The  initial  aim  of  this  research  was  to  find  a  possible  relationship  between  countries  belonging  to  G20.  After   cluster  and   factor  analysis  we  can   say   that   the   results  obtained  are  quite   interesting  since  the  factor  analysis  suggests  us  3  new  latent  variables  that  summarize  the  original  ones.    We  passed  from  11  original  variables  to  3  variables.  The  factor  analysis  produced  a  quite  satisfactory  result.  We  have  now  three  groups:  “welfare  and  well-­‐being”,  “public  intervention”  and  “unemplyment”.  Also   cluster   analysis   produced   a   satisfactory   result.  We   can   find   some   common   characteristics  among   clusters.   We   can   note   that   cluster 2: Brazil, Mexico, Russia, Japan, Indonesia is characterized by countries with an high population and apart Japan they are all developing countries.  Cluster 3 Canada, France, Germany, Italy, United Kingdom, South Africa, Australia, Saudi Arabia, South Korea, Turkey, Spain, Netherland is the cluster with all the European country that means is the cluster with the higher welfare and equality of people inside clusters.
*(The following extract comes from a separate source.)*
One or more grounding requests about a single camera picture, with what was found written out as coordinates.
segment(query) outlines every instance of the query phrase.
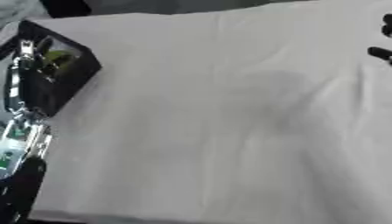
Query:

We can also note that there is the highest urban population but also the highest CO2 emissions.

It could be more difficult to discuss cluster 1 because is formed by 2 different countries. One the U.S. is characterized by richness and is developed. Indeed India as a majority of poor population and is a developing country. But we can also find some common points that could be public spending on education because both India and U.S. have a good system of education.